The required output is a number: how many lines of the data below include the string "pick".
START Task material
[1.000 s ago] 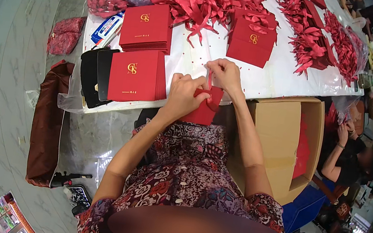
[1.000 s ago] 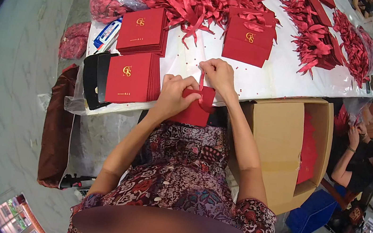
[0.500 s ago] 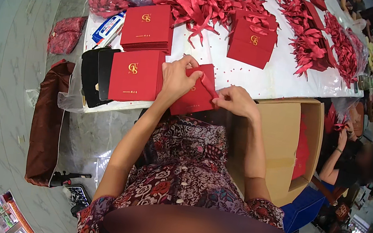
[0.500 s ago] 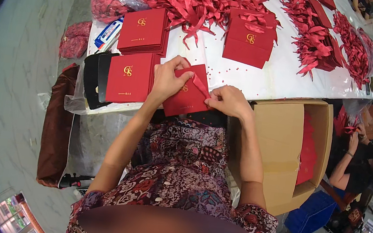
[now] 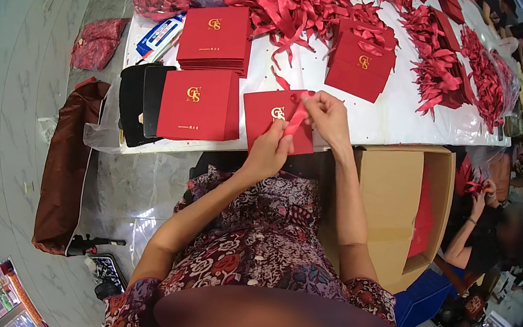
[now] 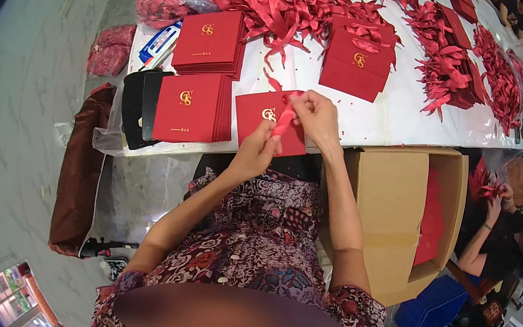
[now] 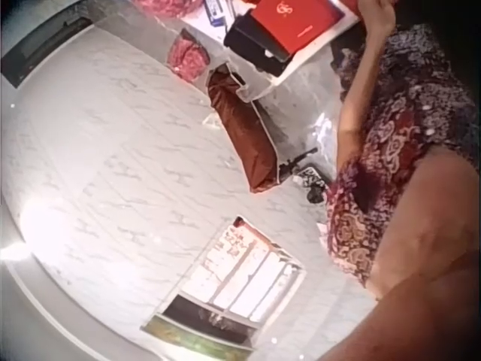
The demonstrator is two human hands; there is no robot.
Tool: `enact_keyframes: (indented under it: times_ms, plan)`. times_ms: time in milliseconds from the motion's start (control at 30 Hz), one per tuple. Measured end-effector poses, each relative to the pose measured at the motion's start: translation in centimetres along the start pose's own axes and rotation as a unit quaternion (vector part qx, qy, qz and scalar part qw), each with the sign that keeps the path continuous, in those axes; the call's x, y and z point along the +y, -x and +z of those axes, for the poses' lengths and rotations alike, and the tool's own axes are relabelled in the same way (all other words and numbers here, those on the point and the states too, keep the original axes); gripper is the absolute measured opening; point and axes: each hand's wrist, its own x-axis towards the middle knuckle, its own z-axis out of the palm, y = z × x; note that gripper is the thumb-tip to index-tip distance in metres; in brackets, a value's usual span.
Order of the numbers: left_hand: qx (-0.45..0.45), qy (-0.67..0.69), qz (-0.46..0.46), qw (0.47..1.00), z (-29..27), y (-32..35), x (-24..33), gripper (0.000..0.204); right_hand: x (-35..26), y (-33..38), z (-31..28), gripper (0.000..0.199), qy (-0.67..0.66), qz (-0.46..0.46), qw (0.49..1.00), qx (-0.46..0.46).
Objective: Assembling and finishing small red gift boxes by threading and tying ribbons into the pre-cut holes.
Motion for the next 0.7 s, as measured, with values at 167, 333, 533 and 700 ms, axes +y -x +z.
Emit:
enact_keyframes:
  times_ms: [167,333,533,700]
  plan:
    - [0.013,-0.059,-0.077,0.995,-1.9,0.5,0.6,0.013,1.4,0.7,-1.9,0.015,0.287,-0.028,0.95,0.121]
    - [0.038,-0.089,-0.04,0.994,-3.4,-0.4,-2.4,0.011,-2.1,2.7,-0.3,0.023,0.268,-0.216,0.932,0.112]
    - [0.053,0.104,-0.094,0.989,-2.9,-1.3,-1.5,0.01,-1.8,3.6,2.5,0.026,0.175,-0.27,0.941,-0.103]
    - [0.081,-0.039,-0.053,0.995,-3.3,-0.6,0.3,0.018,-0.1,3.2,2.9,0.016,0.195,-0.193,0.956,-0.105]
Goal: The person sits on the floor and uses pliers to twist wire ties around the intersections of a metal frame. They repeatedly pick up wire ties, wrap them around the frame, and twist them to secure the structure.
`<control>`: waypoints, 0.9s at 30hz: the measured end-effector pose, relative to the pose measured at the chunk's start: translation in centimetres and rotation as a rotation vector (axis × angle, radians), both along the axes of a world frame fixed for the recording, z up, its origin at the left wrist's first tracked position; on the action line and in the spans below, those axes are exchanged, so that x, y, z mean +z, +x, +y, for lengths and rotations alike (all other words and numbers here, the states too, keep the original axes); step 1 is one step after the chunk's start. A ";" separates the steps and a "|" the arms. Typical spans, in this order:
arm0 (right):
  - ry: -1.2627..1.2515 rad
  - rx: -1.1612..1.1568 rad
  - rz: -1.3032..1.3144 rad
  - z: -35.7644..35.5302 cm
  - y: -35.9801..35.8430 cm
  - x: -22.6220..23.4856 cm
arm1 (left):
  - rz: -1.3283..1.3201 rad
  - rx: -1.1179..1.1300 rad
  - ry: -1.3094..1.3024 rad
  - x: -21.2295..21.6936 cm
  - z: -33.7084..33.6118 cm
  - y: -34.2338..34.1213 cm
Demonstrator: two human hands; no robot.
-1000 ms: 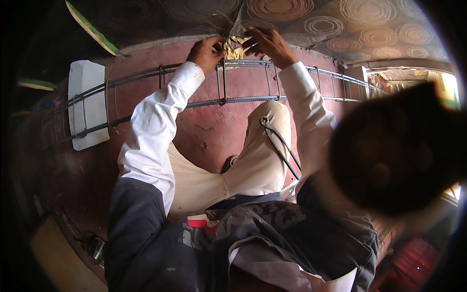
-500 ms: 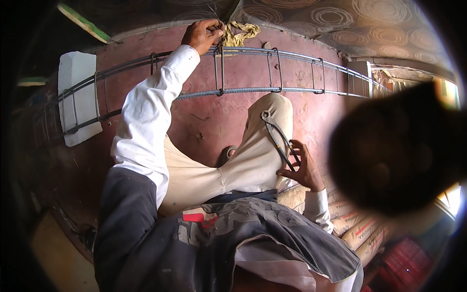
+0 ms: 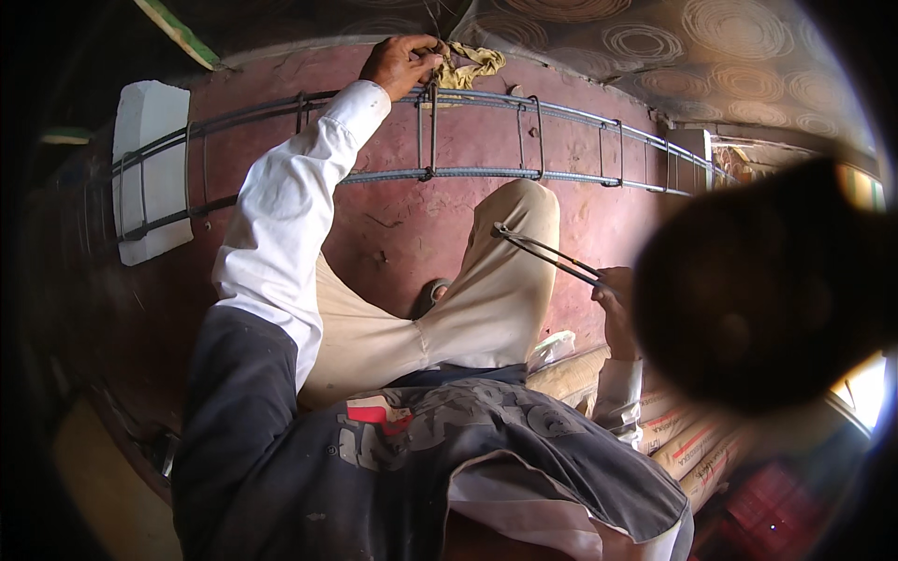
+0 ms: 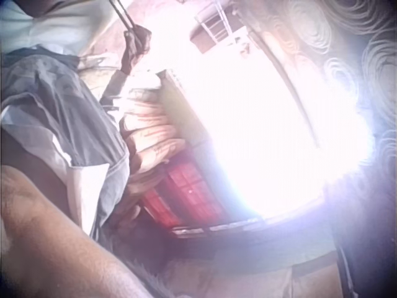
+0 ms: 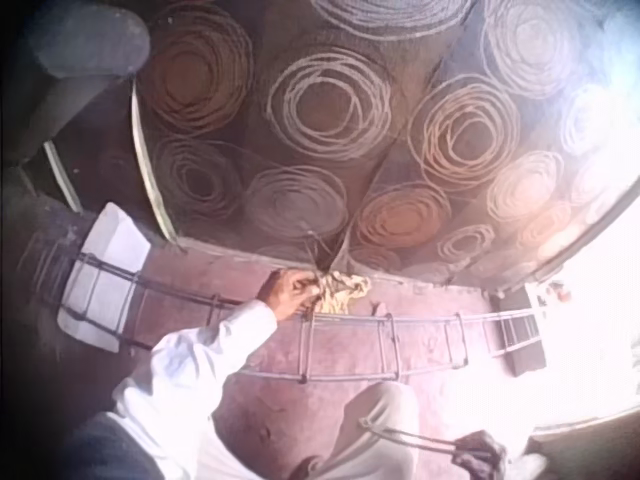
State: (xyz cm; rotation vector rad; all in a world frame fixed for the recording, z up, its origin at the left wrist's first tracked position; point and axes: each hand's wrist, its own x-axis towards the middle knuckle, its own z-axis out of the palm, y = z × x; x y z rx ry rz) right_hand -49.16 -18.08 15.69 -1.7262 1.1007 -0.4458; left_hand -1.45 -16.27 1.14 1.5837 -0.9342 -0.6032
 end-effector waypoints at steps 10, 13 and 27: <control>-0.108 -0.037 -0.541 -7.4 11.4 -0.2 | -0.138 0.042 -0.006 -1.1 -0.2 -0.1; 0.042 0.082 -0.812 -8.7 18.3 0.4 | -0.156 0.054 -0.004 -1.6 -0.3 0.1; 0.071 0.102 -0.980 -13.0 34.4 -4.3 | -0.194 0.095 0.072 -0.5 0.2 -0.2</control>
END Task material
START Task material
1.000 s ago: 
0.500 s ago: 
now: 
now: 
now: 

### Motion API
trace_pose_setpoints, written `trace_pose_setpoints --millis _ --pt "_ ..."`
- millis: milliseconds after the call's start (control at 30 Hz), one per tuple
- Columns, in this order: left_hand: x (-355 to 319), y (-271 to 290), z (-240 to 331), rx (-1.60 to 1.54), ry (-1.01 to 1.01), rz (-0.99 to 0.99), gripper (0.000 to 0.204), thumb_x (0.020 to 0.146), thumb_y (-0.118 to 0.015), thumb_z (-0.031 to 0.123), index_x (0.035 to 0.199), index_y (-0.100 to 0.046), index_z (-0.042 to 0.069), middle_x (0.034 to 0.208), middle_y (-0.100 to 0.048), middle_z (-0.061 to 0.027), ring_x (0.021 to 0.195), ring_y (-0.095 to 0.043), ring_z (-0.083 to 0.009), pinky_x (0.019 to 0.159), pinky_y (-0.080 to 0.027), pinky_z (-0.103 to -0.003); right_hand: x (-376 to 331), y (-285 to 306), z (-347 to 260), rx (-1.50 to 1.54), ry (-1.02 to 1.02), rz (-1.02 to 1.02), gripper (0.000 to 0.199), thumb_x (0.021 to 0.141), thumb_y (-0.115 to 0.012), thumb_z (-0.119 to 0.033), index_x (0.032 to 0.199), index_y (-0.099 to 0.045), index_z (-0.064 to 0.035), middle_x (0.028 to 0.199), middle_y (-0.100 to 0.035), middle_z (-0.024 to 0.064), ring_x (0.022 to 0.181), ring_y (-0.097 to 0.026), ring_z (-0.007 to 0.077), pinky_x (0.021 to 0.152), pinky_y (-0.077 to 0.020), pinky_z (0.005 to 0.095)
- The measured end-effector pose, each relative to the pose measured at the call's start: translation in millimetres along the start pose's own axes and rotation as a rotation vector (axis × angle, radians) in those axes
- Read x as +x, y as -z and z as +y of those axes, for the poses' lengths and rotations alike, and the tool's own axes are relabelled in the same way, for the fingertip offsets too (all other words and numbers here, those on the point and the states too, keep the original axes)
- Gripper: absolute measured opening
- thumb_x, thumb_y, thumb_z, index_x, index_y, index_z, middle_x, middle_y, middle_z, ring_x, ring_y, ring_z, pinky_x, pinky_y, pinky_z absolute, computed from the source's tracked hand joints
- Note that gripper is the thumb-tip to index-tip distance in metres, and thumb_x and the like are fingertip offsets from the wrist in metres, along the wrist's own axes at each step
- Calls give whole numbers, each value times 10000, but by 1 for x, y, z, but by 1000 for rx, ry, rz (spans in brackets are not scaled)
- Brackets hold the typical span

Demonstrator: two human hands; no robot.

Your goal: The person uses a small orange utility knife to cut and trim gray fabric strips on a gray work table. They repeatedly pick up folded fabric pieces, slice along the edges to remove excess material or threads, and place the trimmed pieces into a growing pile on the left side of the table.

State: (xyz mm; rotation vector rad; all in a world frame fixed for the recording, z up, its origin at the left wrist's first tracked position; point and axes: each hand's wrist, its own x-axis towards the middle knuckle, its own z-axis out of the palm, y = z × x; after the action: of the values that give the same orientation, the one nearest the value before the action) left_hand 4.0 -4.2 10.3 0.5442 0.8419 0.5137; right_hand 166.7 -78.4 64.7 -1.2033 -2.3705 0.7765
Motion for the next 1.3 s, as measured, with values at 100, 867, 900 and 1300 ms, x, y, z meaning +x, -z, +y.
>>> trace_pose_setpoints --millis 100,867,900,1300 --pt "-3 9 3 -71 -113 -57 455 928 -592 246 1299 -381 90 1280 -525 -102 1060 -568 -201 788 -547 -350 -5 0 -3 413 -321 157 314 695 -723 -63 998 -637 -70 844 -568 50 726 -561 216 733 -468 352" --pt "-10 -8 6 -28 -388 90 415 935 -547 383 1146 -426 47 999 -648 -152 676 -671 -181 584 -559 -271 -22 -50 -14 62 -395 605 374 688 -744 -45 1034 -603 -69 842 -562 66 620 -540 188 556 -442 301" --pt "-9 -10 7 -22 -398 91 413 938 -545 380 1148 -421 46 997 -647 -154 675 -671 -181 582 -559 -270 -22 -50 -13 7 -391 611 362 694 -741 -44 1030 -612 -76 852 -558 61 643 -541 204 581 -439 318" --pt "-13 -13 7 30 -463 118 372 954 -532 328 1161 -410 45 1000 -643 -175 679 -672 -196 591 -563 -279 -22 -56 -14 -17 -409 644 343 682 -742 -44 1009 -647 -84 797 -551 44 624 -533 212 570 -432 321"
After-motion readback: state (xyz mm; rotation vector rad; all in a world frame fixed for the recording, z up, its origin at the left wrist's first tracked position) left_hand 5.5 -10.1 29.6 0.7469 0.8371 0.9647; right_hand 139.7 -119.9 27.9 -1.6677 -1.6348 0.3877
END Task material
Solution to this problem: 2